When you nod your head yes
But you wanna say no
What do you mean?
When you don’t want me to move
But you tell me to go”


It’s a situation where a girl says something but means something else, usually the exact opposite. Something like this:
“How are you darling?”
“Fine!”
“Ahn ahn, just fine? Talk to me na babe.”
“Please just leave me alone.”
*Boyfriend walks out*
“Can you imagine?! So, he actually left!”

Does this scenario sound familiar? It’s a case of the lady saying something she didn’t mean but expecting you to know how she felt; opposite to what she said. I hope you can relate with this.
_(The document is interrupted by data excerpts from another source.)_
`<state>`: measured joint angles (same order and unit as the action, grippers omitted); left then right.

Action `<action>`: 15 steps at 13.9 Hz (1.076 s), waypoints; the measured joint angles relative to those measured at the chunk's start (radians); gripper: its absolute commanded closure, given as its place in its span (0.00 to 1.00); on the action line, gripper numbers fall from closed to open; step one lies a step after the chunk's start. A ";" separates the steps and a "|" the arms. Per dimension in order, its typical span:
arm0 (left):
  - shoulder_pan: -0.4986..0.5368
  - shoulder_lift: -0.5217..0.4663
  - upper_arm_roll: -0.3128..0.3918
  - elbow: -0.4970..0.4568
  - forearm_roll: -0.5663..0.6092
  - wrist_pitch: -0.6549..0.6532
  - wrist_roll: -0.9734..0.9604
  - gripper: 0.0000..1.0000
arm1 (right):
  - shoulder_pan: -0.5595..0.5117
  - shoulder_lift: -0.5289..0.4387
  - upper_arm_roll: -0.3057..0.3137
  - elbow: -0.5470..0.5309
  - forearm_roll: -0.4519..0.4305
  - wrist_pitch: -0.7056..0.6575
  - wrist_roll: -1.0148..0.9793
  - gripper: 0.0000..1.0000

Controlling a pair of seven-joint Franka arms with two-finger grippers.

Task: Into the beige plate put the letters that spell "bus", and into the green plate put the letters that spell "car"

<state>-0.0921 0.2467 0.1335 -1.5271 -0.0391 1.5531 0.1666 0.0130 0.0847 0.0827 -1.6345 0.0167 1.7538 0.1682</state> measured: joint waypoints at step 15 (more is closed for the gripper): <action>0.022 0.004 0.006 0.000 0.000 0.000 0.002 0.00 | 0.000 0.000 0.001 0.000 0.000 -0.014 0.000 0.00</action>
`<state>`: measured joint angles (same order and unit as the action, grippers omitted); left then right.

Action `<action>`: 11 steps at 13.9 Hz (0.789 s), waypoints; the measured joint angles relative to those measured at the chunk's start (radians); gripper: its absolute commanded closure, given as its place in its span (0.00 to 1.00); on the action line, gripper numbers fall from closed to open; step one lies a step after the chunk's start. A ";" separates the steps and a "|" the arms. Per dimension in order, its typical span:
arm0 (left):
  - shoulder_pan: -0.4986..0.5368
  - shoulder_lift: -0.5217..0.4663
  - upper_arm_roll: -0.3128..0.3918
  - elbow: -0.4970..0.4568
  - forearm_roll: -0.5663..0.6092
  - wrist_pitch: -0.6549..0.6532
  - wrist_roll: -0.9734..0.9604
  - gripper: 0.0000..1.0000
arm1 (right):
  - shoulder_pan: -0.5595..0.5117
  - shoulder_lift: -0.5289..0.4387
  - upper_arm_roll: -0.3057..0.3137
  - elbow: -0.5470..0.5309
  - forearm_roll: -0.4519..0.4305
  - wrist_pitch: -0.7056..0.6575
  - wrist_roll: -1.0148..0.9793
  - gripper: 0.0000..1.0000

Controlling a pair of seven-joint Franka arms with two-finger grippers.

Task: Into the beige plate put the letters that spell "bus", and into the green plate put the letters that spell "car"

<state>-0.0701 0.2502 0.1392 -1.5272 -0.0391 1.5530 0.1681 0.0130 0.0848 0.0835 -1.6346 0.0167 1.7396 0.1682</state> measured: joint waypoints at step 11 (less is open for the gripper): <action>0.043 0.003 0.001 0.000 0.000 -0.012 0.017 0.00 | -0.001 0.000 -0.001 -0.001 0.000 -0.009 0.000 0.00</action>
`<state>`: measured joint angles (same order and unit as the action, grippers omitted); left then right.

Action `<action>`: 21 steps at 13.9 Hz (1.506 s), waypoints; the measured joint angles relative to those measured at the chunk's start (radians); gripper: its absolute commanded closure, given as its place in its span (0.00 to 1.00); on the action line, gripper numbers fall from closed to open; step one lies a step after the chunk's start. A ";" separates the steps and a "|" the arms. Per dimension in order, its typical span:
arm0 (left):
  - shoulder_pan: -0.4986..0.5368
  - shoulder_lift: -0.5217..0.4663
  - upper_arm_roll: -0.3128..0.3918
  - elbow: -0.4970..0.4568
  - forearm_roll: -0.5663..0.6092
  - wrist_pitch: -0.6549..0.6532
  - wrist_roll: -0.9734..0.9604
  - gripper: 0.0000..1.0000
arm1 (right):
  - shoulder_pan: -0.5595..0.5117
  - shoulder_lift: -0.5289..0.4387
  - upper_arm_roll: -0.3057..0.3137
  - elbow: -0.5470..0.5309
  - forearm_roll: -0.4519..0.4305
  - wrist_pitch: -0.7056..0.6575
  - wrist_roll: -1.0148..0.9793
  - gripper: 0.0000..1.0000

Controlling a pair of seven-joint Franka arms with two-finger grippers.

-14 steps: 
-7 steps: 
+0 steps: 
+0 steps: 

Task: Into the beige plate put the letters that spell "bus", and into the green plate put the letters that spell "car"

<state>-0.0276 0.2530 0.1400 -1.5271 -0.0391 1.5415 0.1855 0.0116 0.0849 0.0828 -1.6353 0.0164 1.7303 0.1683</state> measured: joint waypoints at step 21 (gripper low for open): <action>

Of course, there are times she means what she says and just wants her space. But let your default action be one that listens beyond her words. If she says, “leave me alone”, stay a while with her. Show utmost concern, cheer her up, make her laugh. Show her what it means to stand by her in the good, bad and ugly. Don’t go with the first NO or LEAVE ME ALONE or I DON’T WANNA TALK, wait a while and listen to her heart. Memorize her. Learn how her emotions communicate and let yours come alive too. Don’t ever be insensitive to her needs. Listen beyond her words. Listen to her heart.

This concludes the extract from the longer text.